USING MULTIPLE ENTITIES FOR EXPANDED LIABILITY PROTECTION
Corporations and limited liability companies (LLCs) provide their owners liability protection. An owner is generally not personally liable for the debts, obligations or other liabilities of these entities. Thus, virtually all businesses are legally formed as corporations or LLCs.
Suppose your business is a corporation, and it has been renting its facility for years. It now has the opportunity to purchase the facility. You know you want personal liability protection from any injuries which may occur at the facility, so you know you do not want to personally purchase it.
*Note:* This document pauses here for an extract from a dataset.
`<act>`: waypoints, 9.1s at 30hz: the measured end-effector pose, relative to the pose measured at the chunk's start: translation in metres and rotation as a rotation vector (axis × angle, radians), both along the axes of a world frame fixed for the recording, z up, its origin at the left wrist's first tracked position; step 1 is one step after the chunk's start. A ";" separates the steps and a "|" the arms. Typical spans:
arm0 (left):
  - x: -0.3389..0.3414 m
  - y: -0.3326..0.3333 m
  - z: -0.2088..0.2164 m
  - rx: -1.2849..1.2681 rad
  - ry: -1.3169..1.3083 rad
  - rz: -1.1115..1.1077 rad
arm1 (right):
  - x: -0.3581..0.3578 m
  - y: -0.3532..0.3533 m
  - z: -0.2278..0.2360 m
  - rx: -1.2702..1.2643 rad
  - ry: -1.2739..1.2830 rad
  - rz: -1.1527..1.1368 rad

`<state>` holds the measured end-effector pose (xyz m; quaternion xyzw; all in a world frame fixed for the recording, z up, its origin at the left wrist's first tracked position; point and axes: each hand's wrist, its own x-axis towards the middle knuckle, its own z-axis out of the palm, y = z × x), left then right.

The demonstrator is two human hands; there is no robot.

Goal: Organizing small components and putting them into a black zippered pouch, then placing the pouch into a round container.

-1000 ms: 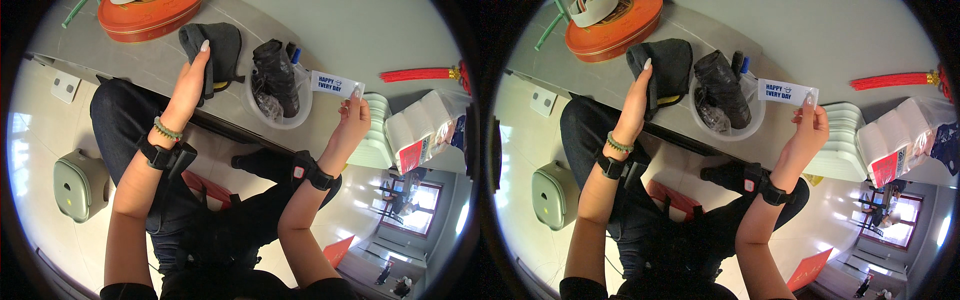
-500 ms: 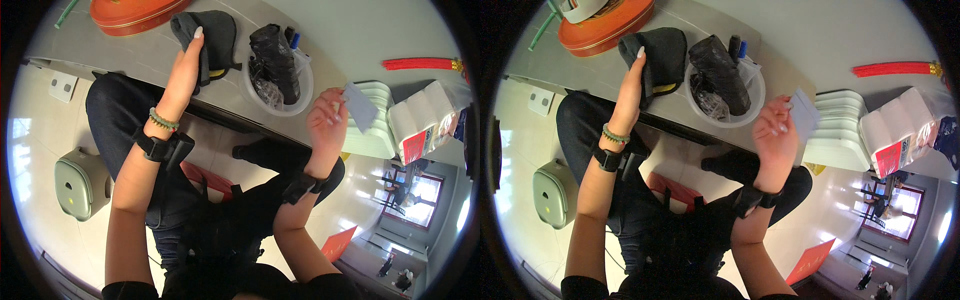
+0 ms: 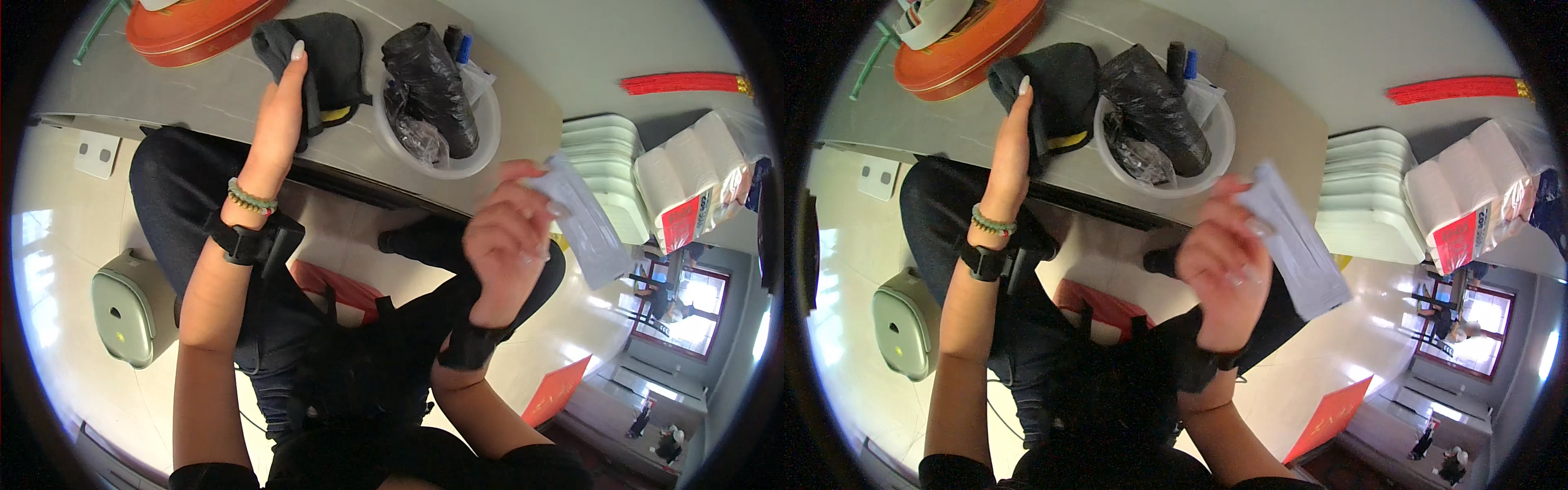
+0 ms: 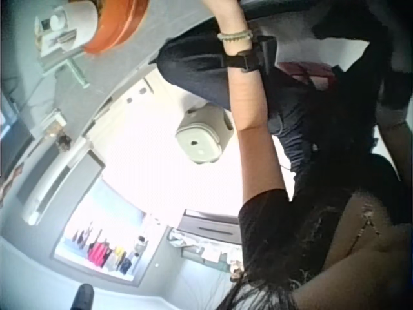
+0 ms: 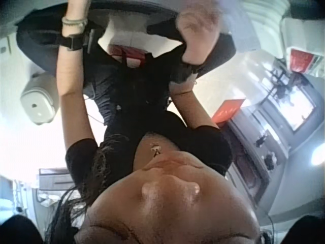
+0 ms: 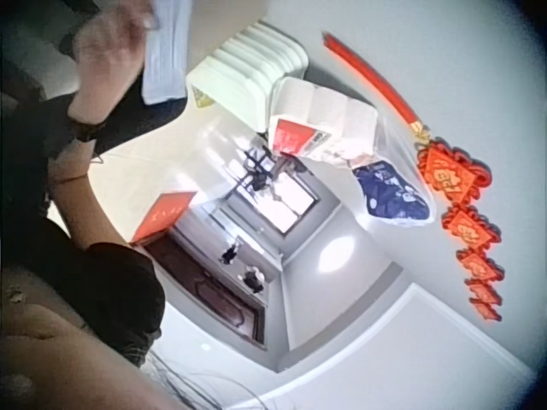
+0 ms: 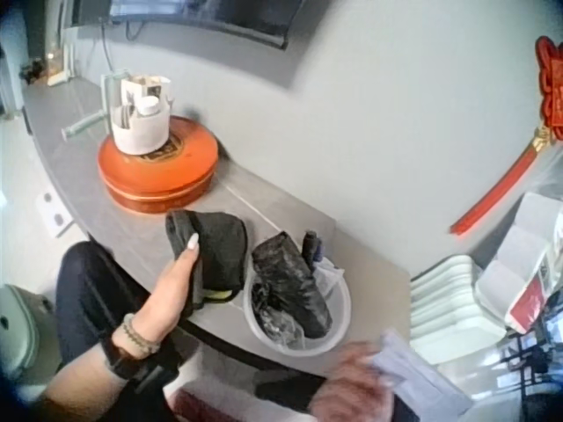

Should you have the corporation buy it?
A better idea is to form a new LLC to purchase the facility, which would rent the facility to the corporation. Why is this a better idea?
Presumably your successful business (the corporation) has value. You would like to protect that value from liabilities which could fall upon the owner of the facility. For instance, if someone gets injured because of a failure to maintain the parking lot that injured party may sue the parking lot’s owner. While liability insurance is the first protection for the parking lot owner, there could be scenarios where the injury is serious enough that your insurance limits are exceeded. If the owner of the parking lot is a separate LLC, and the injured party can successfully sue the owner of the parking lot, then that new LLC is at risk. However, you would not only have personal liability protection for yourself, but you would also have liability protection for your corporation (presuming your corporation was not responsible for maintaining the parking lot).
Or, let us suppose you have two children attending the same college. You decide to purchase an off-campus house near the college where your children and some of their friends can live. Hopefully you will create an LLC to purchase that house, and give you liability protection from the endless possibility of injuries which can occur when your son decides to host a party.
Suppose you find that being an owner of a rental house to college students is financially successful. You decide to buy two more houses near the campus to use for off-campus rental housing. Should you have that LLC purchase those two houses as well?
A better idea would be to establish separate LLCs for each rental house. Why? Let’s suppose an injury occurs at house #3, and the owner of house #3 becomes liable. If you just have one LLC owning all three houses, that LLC will incur the liability. All three rental houses (owned by the same LLC) are essentially at risk to pay the liability for the injury at house #3.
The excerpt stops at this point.